The task
Check each line of the data below for the word "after". How many lines have it? Answer with the number alone.

═════ Collected material

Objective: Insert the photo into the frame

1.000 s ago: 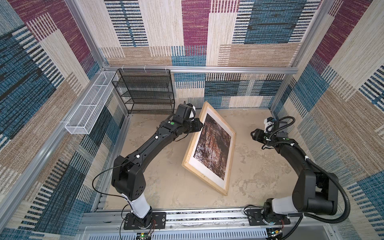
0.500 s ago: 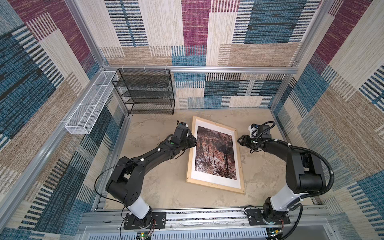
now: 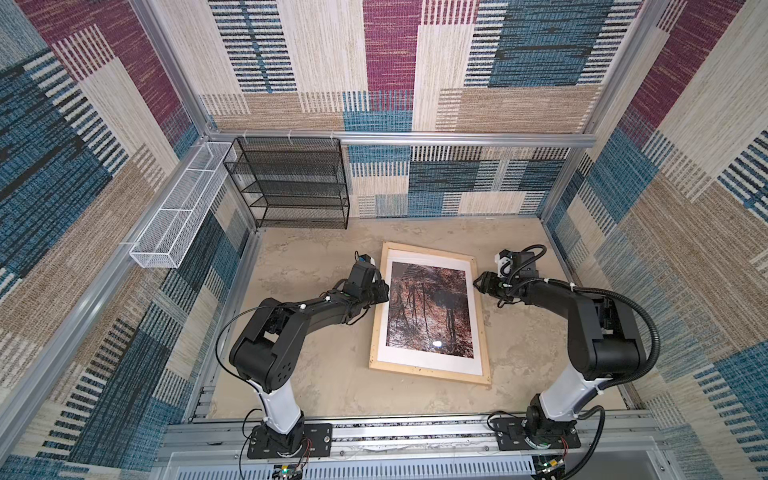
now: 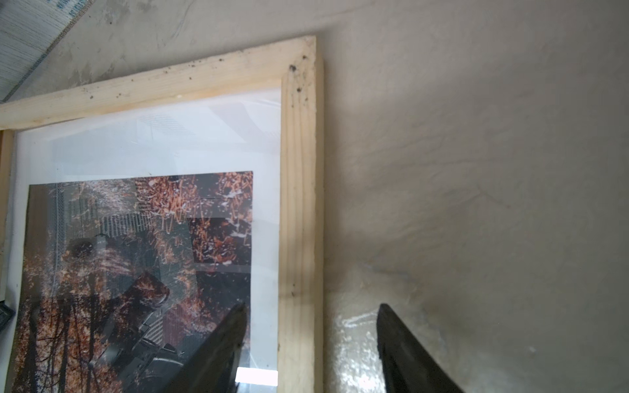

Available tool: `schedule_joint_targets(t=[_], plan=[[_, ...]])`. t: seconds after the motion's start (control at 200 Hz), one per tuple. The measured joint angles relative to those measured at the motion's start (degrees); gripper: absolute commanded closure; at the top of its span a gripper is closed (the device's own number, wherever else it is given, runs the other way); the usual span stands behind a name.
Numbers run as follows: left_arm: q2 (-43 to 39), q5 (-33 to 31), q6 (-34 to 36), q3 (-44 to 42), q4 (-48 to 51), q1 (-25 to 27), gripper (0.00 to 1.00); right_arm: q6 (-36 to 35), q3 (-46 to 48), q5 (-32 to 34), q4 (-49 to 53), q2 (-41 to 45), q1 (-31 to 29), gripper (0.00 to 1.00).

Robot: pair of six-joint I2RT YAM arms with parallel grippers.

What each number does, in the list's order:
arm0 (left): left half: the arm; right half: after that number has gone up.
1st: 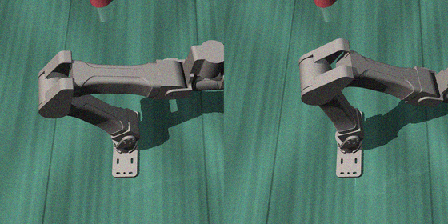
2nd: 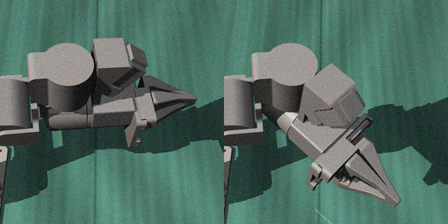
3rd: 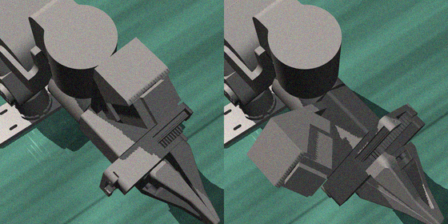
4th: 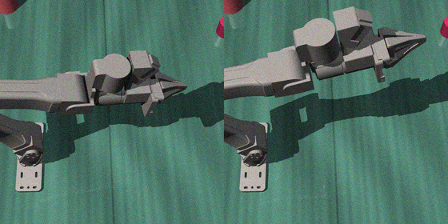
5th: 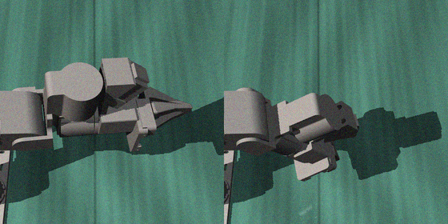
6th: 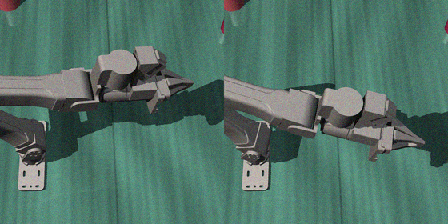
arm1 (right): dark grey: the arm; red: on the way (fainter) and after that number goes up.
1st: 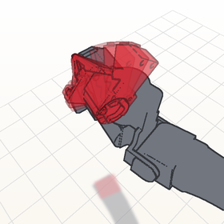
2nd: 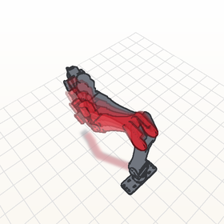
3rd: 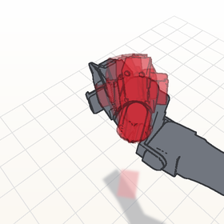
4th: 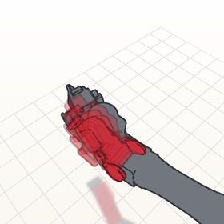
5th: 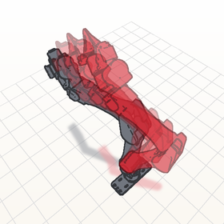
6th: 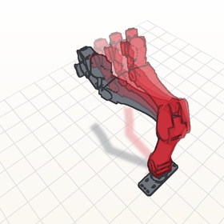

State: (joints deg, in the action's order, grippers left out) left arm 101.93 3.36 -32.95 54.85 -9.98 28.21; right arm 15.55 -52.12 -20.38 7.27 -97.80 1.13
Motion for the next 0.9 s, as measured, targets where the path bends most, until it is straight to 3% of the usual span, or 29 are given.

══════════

Written reply
3